For instance, on one of the issue questions, one could assign the numerical value +1 to a ``yes'' answer, -1 to a ``no'' answer, and 0 to ``no opinion.'' Then it would be possible to find out whether responses to two issue questions were correlated by computing the correlation coefficients for the numerical equivalents of the repondents' answers.

Similarly, in looking for correlations involving voters as opposed to non-voters, one might want to assign the numerical value 1 to the `X--`, `-X-`, and `--X` answers to the question about the respondent's 2004 Presidential vote, and 0 to the `---` answer.

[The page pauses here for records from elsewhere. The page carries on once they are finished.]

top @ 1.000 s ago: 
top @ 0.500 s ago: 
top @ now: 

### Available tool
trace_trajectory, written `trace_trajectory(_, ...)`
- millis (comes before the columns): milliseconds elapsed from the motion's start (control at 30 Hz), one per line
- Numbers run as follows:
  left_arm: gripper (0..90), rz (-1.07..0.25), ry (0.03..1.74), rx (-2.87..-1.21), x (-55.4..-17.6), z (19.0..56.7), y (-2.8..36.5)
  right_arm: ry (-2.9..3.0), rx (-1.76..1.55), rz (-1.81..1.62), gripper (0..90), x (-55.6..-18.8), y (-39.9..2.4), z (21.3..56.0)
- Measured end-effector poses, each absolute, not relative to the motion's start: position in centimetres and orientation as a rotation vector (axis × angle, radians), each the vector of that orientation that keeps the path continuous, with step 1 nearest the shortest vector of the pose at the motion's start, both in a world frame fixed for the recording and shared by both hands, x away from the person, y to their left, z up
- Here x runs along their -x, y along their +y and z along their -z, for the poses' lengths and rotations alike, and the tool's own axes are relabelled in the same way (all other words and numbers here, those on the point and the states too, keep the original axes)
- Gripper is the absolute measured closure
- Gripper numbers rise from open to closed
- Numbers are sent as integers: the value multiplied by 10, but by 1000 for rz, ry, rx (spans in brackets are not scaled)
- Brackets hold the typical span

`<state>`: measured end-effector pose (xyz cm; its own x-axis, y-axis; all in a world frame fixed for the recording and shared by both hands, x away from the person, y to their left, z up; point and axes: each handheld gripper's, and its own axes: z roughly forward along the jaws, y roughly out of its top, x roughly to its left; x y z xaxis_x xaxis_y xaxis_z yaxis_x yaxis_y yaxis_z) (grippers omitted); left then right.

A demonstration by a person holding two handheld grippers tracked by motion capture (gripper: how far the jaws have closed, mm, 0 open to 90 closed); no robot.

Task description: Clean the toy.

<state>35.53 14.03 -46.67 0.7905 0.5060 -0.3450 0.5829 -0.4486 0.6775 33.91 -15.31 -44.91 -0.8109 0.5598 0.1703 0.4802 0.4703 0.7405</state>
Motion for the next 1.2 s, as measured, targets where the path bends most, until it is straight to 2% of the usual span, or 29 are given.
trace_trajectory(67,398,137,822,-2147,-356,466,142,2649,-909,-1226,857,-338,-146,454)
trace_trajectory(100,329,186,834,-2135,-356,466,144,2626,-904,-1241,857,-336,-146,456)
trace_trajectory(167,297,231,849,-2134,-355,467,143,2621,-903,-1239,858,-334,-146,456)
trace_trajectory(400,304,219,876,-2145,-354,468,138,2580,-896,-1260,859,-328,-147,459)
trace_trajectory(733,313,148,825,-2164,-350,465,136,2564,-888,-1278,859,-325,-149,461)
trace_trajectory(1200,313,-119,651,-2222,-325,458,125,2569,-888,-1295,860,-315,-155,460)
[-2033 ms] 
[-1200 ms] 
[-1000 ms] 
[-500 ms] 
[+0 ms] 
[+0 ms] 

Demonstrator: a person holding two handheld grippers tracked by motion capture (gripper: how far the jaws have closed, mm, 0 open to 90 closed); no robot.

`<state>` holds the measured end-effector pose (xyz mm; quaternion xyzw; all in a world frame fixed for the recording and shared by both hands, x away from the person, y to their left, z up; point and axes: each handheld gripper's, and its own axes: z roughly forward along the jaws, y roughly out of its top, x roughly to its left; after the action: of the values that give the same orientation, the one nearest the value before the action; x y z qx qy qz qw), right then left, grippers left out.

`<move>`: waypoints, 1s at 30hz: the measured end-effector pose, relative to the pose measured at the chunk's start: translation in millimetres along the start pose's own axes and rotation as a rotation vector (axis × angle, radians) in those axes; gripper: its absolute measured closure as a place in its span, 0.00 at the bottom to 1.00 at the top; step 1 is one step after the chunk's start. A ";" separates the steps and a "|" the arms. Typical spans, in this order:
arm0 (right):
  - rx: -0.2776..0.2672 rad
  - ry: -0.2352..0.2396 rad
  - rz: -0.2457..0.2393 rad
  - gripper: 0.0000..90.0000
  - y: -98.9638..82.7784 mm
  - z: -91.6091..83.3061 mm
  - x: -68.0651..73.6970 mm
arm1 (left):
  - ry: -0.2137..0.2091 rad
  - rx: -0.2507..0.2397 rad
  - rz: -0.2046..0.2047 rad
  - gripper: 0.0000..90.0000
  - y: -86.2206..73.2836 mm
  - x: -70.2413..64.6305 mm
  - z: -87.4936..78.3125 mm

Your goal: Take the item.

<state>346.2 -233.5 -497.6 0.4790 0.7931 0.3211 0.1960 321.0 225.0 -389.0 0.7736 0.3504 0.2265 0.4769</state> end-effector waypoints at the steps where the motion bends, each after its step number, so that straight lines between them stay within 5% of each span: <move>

Design, write, and test procedures that assign numerical values to poll responses in the ways described here. Use these procedures and the one you developed above to determine, for each of the sixteen issue questions, the degree of correlation between voting and favoring that issue.

## Filtering and correlating

Sometimes a correlation will be more noticeable if one derives it from only part of a set of data -- for instance, only from the responses of Bush voters, or only the responses of Poweshiek County residents. Filtering the observations first usually makes the results a little less certain, since the effective size of the sample is smaller, but sometimes exposes patterns that are much harder to detect in the data set as a whole.

Defining any Scheme procedures that you think might be helpful, find out which of the issue questions is most strongly correlated, either positively or negatively, with having voted for Kerry among independent voters. (In other words, filter the data first, keeping only the independent voters, and then compute correlation coefficients for Kerry voting and each of the issue questions, and determine which of the coefficients has the greatest absolute value.)

This exercise will be due at 2:15 p.m. on Friday, March 18.